Copy the lines below exactly, starting with the first and finishing with the one holding "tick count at"; do not copy the pictures.

▸ SOURCE DATA:
********

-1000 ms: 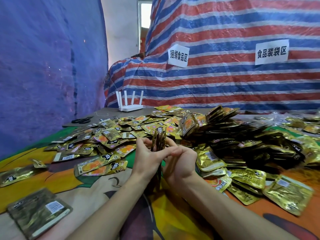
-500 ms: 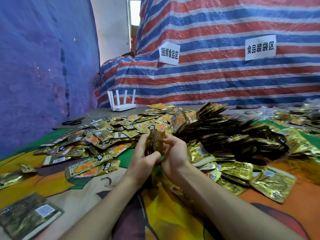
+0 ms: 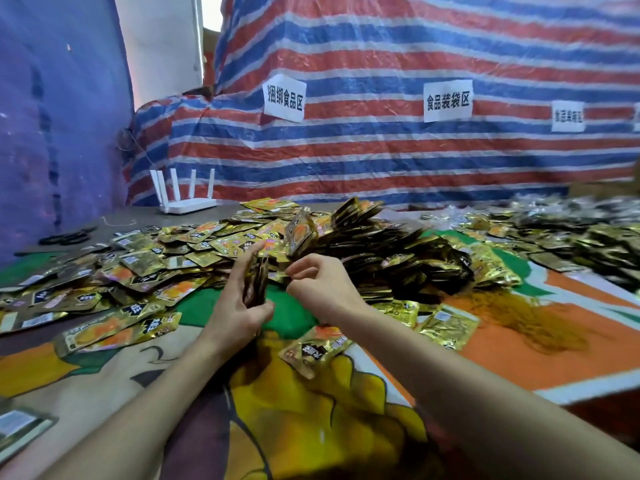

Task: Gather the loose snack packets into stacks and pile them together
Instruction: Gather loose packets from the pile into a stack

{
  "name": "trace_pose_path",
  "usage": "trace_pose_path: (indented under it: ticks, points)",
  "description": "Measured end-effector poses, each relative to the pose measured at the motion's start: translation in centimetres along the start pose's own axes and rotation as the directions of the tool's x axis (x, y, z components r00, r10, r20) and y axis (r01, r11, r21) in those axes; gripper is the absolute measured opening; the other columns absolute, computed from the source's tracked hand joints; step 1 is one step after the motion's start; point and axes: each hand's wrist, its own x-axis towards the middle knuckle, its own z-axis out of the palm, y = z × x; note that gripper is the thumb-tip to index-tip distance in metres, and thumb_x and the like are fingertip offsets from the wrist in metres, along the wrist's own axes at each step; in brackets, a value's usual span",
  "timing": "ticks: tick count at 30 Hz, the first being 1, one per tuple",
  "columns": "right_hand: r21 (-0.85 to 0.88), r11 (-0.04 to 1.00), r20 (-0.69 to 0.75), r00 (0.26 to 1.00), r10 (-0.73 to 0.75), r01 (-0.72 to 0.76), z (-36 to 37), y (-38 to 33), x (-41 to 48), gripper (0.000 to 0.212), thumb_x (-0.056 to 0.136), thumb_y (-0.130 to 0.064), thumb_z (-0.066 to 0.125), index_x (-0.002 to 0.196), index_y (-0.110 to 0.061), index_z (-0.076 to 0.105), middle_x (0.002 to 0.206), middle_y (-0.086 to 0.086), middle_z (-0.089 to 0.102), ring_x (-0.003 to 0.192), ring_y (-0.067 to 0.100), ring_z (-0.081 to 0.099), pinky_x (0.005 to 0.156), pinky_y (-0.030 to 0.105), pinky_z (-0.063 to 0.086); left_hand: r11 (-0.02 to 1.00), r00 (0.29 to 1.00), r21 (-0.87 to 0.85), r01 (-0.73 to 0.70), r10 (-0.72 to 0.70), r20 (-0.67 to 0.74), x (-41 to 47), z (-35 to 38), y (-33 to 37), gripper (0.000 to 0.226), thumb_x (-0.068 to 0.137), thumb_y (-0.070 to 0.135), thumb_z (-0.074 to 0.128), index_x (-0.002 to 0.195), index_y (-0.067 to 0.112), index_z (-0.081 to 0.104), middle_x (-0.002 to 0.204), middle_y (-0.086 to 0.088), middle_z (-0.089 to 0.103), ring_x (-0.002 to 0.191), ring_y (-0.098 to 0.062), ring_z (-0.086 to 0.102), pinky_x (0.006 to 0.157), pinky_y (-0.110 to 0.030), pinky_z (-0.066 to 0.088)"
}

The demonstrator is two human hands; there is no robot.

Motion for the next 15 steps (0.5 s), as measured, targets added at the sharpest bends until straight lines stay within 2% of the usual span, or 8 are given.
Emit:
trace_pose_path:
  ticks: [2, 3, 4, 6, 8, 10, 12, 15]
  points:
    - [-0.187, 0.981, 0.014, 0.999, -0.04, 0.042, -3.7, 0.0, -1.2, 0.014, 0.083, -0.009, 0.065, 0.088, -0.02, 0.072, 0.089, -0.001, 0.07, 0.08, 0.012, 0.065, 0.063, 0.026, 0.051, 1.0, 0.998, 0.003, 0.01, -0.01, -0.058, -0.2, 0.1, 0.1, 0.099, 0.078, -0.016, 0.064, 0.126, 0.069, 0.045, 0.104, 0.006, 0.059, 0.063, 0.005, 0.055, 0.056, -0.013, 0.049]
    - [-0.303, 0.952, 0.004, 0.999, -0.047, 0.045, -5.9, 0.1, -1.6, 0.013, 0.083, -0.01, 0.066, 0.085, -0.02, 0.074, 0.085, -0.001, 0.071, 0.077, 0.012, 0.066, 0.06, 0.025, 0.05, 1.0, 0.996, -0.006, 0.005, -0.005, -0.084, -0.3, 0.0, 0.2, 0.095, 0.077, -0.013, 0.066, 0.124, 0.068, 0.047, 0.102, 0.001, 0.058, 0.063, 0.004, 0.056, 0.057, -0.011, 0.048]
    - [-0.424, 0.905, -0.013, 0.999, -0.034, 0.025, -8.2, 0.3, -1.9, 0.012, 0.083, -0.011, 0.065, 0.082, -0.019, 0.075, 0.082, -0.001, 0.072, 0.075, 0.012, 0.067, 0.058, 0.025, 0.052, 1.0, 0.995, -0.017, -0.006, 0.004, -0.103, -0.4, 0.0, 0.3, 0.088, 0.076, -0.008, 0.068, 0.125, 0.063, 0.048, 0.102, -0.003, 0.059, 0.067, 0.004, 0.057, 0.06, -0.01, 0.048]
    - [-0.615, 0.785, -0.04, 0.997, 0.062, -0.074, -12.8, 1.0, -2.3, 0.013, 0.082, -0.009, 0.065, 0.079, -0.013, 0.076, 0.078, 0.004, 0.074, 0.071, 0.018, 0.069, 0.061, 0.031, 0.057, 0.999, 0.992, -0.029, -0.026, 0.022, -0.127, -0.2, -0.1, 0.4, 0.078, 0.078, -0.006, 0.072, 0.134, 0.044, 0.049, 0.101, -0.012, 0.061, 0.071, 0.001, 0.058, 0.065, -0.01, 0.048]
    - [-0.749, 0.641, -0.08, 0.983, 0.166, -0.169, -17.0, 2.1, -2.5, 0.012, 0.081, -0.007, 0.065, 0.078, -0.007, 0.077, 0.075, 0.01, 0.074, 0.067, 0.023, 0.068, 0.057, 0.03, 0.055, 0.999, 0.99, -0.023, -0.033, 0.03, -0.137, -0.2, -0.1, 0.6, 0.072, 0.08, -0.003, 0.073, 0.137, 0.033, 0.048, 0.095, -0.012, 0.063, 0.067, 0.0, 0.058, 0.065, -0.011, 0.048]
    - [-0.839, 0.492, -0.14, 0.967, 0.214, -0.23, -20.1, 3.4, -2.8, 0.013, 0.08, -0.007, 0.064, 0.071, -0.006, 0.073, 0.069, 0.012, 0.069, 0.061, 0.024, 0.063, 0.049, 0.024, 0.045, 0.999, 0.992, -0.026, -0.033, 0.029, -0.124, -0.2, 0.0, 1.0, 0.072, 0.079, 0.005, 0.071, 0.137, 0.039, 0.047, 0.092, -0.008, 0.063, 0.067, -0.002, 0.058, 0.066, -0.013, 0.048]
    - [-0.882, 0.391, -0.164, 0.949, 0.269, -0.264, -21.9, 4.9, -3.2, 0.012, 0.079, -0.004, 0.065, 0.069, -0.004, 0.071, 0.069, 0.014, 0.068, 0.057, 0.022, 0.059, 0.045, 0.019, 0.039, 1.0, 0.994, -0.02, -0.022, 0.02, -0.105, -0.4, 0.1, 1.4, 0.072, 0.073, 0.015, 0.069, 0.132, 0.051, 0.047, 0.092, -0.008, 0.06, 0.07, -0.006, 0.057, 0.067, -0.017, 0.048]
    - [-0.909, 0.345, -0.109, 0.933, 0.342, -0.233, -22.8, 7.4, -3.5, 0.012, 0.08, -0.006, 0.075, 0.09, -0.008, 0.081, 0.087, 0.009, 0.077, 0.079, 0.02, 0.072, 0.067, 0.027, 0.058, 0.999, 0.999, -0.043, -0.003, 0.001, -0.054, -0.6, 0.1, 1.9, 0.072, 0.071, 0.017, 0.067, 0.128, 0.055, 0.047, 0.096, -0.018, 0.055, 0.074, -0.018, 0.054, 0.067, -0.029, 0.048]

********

▸ TASK ANSWER:
-1000 ms: 
-500 ms: 
+0 ms: 

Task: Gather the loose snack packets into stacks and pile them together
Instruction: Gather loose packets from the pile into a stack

{
  "name": "trace_pose_path",
  "usage": "trace_pose_path: (indented under it: ticks, points)",
  "description": "Measured end-effector poses, each relative to the pose measured at the motion's start: translation in centimetres along the start pose's own axes and rotation as the directions of the tool's x axis (x, y, z components r00, r10, r20) and y axis (r01, r11, r21) in those axes; gripper is the absolute measured opening; the other columns absolute, computed from the source's tracked hand joints; step 1 is one step after the motion's start; point and axes: each hand's wrist, its own x-axis towards the middle knuckle, its own z-axis out of the palm, y = z × x; note that gripper is the thumb-tip to index-tip distance in metres, and thumb_x and the like are fingertip offsets from the wrist in metres, along the wrist's own axes at each step; in brackets, a value's usual span",
  "timing": "ticks: tick count at 30 Hz, the first being 1, one per tuple",

Here the exercise is finished.